Assustador o números de crianças mortas pela poluição

                                                                                                                                                                  

Não é segredo para ninguém o tamanho da poluição no Brasil. A cada ano que passa a preocupação dos ambientalistas e da OMS (Organização Mundial de Saúde) cresce quase no mesmo nível do aumento de emissão de gases poluentes no país. A cidade de São Paulo, que em 2005 ficou classificada como a sexta cidade mais poluída do mundo, não consegue melhorar a qualidade de seu ar.
Em 2016 a OMS divulgou números em que mostrava que São Paulo estava com o nível de concentração de PM 2,5 (particulate matter - material particulado) duas vezes maior do que o limite estipulado. Segundo a organização, A maior metrópole do Brasil estava com níveis muito maior do que os 10 microgramas de PM 2,5 por metro cúbico.
Não atoa, no mesmo ano em que a OMS ligava o alerta em São Paulo, o Brasil registrou mais de 600 mortes de criança decorrente à má qualidade do ar. O número fica bem mais alarmante quando a divulgação do número de mortes de crianças pelo mesmo motivo em todo o mundo na mesma época foi de 543 mil. É ainda mais triste todos esses números quando se têm essas mortes com crianças menores de 5 anos de idade.

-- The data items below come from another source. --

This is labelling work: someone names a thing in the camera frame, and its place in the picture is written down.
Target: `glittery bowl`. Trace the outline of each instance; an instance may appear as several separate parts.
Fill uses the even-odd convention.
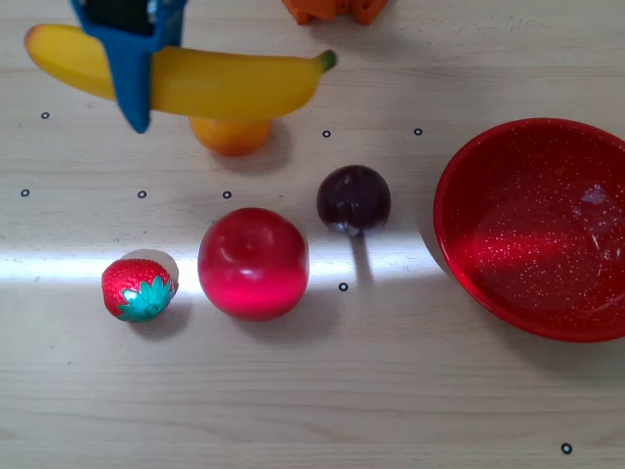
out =
[[[440,178],[438,244],[490,312],[571,342],[625,336],[625,142],[528,119],[466,144]]]

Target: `toy strawberry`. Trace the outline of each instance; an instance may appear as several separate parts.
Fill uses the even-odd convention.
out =
[[[119,320],[144,322],[160,315],[178,284],[157,262],[122,259],[102,274],[104,305]]]

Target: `toy banana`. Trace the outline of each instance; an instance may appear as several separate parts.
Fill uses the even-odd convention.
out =
[[[104,48],[79,27],[34,26],[24,46],[35,64],[61,82],[115,100]],[[336,62],[332,51],[301,59],[167,46],[152,56],[151,108],[220,120],[273,119],[305,105]]]

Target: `strawberry leaves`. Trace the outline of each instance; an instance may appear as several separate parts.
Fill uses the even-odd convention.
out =
[[[155,277],[152,285],[142,281],[139,290],[139,292],[122,290],[121,295],[128,304],[117,306],[122,312],[122,315],[117,317],[119,320],[129,322],[153,320],[167,308],[176,293],[172,281],[163,284],[161,276]]]

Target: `orange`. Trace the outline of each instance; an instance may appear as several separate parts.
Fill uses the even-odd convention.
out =
[[[190,117],[195,138],[223,156],[243,156],[258,149],[270,133],[271,121],[238,122]]]

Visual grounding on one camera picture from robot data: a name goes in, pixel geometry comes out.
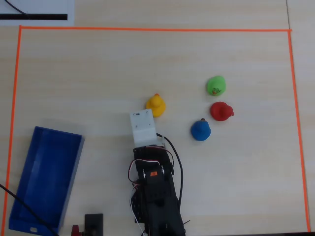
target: yellow rubber duck
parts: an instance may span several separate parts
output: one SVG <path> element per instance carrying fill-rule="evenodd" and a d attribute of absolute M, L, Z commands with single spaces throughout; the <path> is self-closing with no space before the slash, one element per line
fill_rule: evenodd
<path fill-rule="evenodd" d="M 163 99 L 159 96 L 159 94 L 156 93 L 146 103 L 146 109 L 152 110 L 153 117 L 159 117 L 165 112 L 166 104 L 163 101 Z"/>

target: blue rubber duck
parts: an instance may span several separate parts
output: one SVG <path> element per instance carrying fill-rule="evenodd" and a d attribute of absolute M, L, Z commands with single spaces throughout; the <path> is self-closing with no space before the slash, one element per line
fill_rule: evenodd
<path fill-rule="evenodd" d="M 192 136 L 197 141 L 205 141 L 211 134 L 211 129 L 209 127 L 209 124 L 204 118 L 202 118 L 199 121 L 196 121 L 192 125 L 190 131 L 191 131 Z"/>

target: black strip
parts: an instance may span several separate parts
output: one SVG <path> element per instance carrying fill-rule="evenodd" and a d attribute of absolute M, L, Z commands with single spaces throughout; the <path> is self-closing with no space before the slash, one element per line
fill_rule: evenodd
<path fill-rule="evenodd" d="M 68 14 L 0 14 L 0 20 L 52 20 L 67 21 Z"/>

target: rubber duck
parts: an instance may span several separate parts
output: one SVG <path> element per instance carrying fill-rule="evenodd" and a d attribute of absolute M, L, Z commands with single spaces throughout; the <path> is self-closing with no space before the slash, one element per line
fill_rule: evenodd
<path fill-rule="evenodd" d="M 207 83 L 207 91 L 212 96 L 219 96 L 225 92 L 226 83 L 223 76 L 217 75 L 209 79 Z"/>
<path fill-rule="evenodd" d="M 233 108 L 225 102 L 215 102 L 210 107 L 210 114 L 217 121 L 227 120 L 234 115 Z"/>
<path fill-rule="evenodd" d="M 146 103 L 146 109 L 151 109 L 153 117 L 161 116 L 166 110 L 166 104 L 159 94 L 155 94 Z"/>
<path fill-rule="evenodd" d="M 211 129 L 209 127 L 209 124 L 204 118 L 196 121 L 192 125 L 190 131 L 191 131 L 192 136 L 197 141 L 205 141 L 211 134 Z"/>

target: red rubber duck
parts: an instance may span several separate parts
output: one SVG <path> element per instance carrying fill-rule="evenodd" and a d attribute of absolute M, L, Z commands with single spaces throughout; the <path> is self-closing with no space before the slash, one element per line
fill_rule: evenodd
<path fill-rule="evenodd" d="M 215 102 L 210 107 L 210 114 L 213 119 L 217 121 L 227 120 L 234 115 L 233 108 L 228 106 L 225 102 Z"/>

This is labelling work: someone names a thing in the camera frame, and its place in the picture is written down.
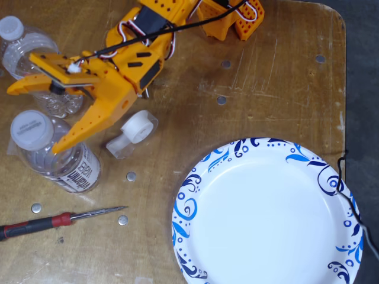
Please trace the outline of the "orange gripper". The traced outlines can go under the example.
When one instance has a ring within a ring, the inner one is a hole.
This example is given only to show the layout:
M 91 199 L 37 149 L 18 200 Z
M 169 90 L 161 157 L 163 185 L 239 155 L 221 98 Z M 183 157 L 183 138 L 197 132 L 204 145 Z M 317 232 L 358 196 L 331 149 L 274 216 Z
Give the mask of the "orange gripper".
M 64 73 L 59 77 L 29 75 L 13 83 L 9 95 L 51 92 L 56 95 L 86 95 L 96 97 L 93 105 L 67 134 L 53 146 L 54 153 L 66 151 L 92 135 L 112 126 L 157 77 L 165 60 L 165 42 L 154 41 L 145 46 L 134 43 L 117 51 L 112 61 L 95 59 L 94 72 L 100 78 L 82 73 Z

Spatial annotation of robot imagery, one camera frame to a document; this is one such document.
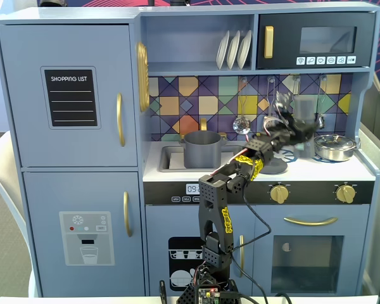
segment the toy kitchen
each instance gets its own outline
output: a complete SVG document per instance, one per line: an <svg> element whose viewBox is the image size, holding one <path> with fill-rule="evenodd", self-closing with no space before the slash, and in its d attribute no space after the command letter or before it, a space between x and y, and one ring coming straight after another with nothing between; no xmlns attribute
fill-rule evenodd
<svg viewBox="0 0 380 304"><path fill-rule="evenodd" d="M160 280L181 295L203 263L199 179L297 121L318 128L250 165L244 196L271 232L248 243L267 227L227 197L233 245L248 243L231 278L249 296L244 273L268 295L360 295L379 170L358 129L379 24L362 2L0 16L39 295L158 296Z"/></svg>

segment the microwave
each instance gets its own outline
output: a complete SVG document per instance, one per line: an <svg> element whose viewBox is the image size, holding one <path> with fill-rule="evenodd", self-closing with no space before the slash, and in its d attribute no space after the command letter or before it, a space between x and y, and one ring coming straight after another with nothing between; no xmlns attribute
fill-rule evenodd
<svg viewBox="0 0 380 304"><path fill-rule="evenodd" d="M376 13L259 16L257 69L368 67Z"/></svg>

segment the cooking pot
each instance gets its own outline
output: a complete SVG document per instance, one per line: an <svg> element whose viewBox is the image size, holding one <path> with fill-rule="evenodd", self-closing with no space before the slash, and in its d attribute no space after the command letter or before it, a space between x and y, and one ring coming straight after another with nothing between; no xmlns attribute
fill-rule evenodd
<svg viewBox="0 0 380 304"><path fill-rule="evenodd" d="M345 162L353 156L356 143L351 139L337 135L321 135L314 139L315 153L323 159Z"/></svg>
<svg viewBox="0 0 380 304"><path fill-rule="evenodd" d="M184 166L193 168L219 168L221 147L227 143L227 135L213 131L195 131L186 134L180 143L184 148Z"/></svg>

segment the white plate
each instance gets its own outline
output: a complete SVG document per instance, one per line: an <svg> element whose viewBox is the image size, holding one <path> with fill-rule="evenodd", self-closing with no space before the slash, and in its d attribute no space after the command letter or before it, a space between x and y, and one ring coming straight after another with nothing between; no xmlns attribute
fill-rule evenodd
<svg viewBox="0 0 380 304"><path fill-rule="evenodd" d="M237 62L240 69L243 68L246 61L246 57L248 57L251 40L252 40L252 31L249 30L245 38L242 40L241 46L239 47Z"/></svg>
<svg viewBox="0 0 380 304"><path fill-rule="evenodd" d="M232 66L234 65L235 58L236 58L236 52L238 51L238 45L239 45L239 36L241 35L240 31L237 31L235 34L235 37L231 41L231 44L229 45L228 55L227 55L227 64L228 68L232 69Z"/></svg>
<svg viewBox="0 0 380 304"><path fill-rule="evenodd" d="M217 59L215 60L215 62L217 62L218 69L221 69L222 63L224 62L225 54L227 52L228 40L229 31L227 31L224 38L222 38L220 47L218 48Z"/></svg>

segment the oven door
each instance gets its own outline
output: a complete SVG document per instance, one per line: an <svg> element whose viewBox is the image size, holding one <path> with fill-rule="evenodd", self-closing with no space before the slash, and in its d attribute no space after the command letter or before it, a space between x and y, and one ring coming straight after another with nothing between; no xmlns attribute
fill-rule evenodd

Especialistas alertam que as mortes acontecem porque a poluição não afeta apenas a respiração, que já seria preocupante, mas afeta órgãos, através da circulação sanguínea. Doenças crônicas são despertadas pela péssima qualidade do ar - bronquite, asma, rinite e, desencadeando também, doenças cardiovasculares.
É importante uma boa hidratação durante o dia, bebendo muita água, manter ambientes o mais úmido possível, com toalhas/panos molhados. Consulte um médico regularmente, principalmente se você tiver casos de doenças crônicas na família, ou se já sofrer com um dos tipos da doença.